WHAT YOU SHOULD DO >>
Locate, in the data below, the line that contains "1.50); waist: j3" and the line that contains "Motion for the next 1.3"; reproduce exactly those two lines and every line between them, nothing more.

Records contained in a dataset
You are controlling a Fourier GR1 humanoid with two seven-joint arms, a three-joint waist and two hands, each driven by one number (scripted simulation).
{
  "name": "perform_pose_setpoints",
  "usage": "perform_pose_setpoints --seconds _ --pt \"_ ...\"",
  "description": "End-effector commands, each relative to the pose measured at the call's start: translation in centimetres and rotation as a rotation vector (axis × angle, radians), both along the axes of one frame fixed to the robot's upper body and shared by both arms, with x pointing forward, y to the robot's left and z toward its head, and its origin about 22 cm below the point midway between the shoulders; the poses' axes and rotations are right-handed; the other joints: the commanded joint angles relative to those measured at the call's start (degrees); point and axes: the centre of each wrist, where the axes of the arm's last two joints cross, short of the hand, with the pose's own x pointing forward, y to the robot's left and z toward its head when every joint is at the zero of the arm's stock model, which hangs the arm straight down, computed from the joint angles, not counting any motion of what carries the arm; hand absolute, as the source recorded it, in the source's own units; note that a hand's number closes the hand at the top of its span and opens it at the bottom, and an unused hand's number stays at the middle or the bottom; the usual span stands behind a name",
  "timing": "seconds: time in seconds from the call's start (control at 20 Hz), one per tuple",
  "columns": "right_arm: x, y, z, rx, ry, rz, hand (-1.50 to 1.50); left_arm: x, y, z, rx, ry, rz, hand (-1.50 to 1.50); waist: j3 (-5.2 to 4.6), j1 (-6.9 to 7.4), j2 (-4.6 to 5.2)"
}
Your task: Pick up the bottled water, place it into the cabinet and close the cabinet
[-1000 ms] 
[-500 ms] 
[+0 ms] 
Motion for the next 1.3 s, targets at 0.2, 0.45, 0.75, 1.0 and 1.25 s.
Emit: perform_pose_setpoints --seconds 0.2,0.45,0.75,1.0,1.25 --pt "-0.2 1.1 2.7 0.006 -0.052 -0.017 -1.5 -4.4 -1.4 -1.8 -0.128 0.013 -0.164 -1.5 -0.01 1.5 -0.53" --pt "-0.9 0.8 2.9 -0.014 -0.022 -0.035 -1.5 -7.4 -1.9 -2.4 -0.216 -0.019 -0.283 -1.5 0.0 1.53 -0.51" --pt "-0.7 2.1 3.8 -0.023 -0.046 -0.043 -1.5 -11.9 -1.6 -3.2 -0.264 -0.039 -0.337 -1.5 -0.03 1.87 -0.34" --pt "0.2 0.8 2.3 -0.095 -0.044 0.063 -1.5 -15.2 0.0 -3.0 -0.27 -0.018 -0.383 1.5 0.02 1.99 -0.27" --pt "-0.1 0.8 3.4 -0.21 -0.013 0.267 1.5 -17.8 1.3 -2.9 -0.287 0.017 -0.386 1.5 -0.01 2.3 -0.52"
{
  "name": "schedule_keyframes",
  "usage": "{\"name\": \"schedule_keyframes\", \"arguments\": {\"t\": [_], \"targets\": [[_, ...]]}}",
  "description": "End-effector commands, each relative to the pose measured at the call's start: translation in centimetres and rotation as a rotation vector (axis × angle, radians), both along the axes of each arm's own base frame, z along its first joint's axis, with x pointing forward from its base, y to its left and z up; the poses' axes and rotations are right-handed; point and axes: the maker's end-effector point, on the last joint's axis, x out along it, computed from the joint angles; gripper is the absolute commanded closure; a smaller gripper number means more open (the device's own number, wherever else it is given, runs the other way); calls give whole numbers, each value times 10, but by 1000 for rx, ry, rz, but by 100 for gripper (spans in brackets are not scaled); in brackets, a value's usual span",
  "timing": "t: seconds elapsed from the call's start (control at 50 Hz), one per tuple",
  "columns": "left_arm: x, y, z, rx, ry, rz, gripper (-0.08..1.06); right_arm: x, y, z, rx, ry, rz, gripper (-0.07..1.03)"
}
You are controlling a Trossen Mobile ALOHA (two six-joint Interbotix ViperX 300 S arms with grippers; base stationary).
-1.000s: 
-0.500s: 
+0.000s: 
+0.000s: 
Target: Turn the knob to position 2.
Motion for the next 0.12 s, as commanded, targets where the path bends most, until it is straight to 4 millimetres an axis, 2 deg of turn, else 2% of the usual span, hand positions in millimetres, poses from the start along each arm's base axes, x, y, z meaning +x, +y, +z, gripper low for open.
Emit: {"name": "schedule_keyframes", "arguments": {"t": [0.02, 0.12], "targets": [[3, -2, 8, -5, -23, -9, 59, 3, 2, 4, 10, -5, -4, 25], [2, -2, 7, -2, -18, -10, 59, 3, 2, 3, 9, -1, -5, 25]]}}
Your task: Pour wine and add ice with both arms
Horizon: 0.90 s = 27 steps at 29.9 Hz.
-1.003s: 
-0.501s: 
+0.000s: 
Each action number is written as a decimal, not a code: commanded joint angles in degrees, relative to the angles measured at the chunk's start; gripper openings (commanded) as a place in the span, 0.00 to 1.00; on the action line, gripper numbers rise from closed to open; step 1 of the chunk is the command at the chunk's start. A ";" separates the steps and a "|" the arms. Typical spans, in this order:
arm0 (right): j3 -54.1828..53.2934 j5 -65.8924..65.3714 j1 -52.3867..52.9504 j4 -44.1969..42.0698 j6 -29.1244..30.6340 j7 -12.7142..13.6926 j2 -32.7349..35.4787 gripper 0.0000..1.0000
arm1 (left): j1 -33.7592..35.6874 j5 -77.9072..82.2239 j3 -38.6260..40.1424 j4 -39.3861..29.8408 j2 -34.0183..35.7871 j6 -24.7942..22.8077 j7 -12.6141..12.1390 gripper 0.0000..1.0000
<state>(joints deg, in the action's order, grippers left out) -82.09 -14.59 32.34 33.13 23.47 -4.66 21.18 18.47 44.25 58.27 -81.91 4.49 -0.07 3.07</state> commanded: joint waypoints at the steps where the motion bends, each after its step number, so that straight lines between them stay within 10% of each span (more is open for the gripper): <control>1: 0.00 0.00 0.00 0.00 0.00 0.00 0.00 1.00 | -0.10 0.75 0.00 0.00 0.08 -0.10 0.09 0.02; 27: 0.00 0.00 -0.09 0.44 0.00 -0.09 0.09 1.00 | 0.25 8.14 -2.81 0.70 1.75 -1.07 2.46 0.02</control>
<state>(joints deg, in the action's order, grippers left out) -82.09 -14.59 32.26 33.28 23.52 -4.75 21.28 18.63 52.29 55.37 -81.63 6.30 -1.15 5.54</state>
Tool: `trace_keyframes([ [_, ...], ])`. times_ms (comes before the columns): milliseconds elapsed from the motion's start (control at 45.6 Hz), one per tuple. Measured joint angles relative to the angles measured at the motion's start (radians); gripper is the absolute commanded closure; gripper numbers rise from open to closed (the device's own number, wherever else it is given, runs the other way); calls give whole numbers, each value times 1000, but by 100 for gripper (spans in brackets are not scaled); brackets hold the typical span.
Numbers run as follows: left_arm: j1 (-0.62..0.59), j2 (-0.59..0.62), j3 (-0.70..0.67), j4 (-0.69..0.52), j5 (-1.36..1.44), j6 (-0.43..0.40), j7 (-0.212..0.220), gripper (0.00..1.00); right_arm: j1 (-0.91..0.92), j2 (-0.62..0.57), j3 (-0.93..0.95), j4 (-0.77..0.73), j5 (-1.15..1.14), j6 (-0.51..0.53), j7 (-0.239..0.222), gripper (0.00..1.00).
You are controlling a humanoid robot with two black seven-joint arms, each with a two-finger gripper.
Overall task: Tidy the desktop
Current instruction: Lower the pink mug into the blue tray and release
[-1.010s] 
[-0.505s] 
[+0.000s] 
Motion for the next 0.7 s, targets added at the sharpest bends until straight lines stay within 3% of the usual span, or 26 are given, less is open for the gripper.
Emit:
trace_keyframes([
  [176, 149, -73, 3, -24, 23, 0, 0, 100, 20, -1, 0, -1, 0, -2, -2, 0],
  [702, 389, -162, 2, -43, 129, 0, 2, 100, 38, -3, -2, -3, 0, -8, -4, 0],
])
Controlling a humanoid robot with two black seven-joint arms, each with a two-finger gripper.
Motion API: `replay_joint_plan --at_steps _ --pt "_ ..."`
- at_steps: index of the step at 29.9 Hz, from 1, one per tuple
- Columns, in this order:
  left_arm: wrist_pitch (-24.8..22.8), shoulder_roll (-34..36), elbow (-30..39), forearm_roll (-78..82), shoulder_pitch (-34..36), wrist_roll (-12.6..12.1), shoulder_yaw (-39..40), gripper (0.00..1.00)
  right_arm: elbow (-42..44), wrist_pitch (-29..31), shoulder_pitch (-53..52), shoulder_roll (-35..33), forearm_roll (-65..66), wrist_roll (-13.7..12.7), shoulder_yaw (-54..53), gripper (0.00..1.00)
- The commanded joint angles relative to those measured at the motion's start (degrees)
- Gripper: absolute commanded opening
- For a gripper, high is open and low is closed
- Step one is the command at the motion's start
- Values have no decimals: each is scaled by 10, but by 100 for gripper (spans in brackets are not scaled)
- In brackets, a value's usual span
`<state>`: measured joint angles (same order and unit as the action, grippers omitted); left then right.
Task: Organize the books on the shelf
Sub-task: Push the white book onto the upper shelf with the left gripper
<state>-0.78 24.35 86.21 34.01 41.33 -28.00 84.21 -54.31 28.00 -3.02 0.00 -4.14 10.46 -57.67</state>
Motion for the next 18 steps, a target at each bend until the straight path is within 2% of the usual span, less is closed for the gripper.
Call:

EXERCISE SOLUTION >>
  "columns": "right_arm: x, y, z, rx, ry, rz, hand (-1.50 to 1.50); left_arm: x, y, z, rx, ry, rz, hand (-1.50 to 1.50); waist: j3 (-5.2 to 4.6), j1 (-6.9 to 7.4), j2 (-4.6 to 5.2)"
}
Your task: Pick up the bottled water, place it into the cabinet and close the cabinet
[-1000 ms] 
[-500 ms] 
[+0 ms] 
Motion for the next 1.3 s, targets at 0.2, 0.45, 0.75, 1.0 and 1.25 s.

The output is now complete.